You're not wrong.  After all this time you would have thought that I'd know better!


----------



## Karmicnull (17 Aug 2021)

It's been a while since I updated.  Blame life.  I do frequently.  First off the thread algae is gone.  The H2O2 plus Glut double punch worked a treat, and since then I've been dosing 3ml Glut a day (slightly under double the recommended dose).  This is a necessary evil as I can't control the sun, and the tank is in a very sunny room, so the 'low tech means low light intensity' mantra is disobeyed from the off.  As I mentioned earlier, the light intensity meant lots of GSA on the glass, and being lazy, for me that meant Otos.  I bought 8 in the last day of May, fully expecting them all to die, based on what I've read.  One made a doomed bid for freedom after about a month and I found his (her?) corpse far too late. So far, the others seem happy.
Here are all 8 of them in the sunniest corner of the tank - interestingly all the animals in the tank seem to love the sun, and congregate in this corner when it is shining on the tank.  My photos don't do it justice at all - there's something about sunlight which is magical.




 For the record their diet is Aufwachs from oak leaves, plenty of GSA from the glass, half a hikari algae wafer a day (which they share with the shrimp and snails) and a couple of chunks of marrow, nettle and/or sweet potato over the week (also shared with snails and shrimp).  As you can see below it goes down well!

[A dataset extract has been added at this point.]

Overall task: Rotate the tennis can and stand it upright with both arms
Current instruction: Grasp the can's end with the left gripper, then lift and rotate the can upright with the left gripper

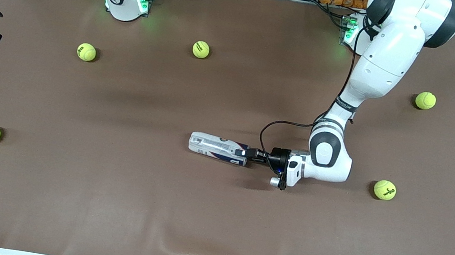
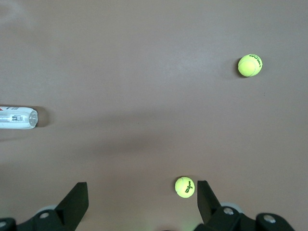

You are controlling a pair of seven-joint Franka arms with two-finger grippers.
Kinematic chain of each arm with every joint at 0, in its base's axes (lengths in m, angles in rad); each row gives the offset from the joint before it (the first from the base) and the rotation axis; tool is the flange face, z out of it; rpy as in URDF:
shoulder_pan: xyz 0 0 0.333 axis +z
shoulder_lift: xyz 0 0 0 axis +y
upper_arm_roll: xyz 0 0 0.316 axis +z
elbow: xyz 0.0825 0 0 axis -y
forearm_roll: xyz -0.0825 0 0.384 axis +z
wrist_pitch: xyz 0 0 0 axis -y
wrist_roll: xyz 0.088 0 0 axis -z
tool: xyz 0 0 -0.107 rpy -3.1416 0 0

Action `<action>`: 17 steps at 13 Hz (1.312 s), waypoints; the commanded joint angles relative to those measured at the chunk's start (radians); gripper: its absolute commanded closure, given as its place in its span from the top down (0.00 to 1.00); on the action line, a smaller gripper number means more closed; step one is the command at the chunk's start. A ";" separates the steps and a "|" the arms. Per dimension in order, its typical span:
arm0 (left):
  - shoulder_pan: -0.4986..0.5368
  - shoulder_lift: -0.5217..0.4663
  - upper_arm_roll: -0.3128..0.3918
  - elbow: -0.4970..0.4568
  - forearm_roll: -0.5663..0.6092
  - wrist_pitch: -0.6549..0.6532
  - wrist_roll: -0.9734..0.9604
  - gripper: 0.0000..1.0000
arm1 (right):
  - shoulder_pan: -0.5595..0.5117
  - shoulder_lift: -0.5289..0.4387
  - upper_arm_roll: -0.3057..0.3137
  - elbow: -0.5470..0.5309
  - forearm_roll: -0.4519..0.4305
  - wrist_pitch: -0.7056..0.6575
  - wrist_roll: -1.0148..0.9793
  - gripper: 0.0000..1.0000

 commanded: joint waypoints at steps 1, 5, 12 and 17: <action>-0.021 -0.050 0.013 0.071 0.135 0.016 -0.227 0.00 | -0.008 -0.009 0.004 -0.008 0.019 -0.003 0.004 1.00; -0.082 -0.091 0.020 0.200 0.432 0.016 -0.633 0.00 | -0.008 -0.009 0.004 -0.008 0.018 -0.002 0.004 1.00; -0.238 -0.206 0.052 0.277 0.966 0.016 -1.212 0.00 | -0.007 -0.009 0.004 -0.008 0.019 -0.002 0.004 1.00; -0.385 -0.213 0.080 0.285 1.312 0.008 -1.485 0.00 | -0.007 -0.009 0.004 -0.008 0.019 -0.001 0.004 1.00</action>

And one more photo for luck - this of one of the Otos doing her (his?) Jaws impression.


----------



## Courtneybst (17 Aug 2021)

They look so plump and healthy!


----------



## Karmicnull (17 Aug 2021)

Courtneybst said:


> They look so plump and healthy!


Yeah - I took those photos back at the start of July, and they've bulked out even more since then.  It's not that they're much bigger, they just come across as more solid.


----------



## Karmicnull (19 Aug 2021)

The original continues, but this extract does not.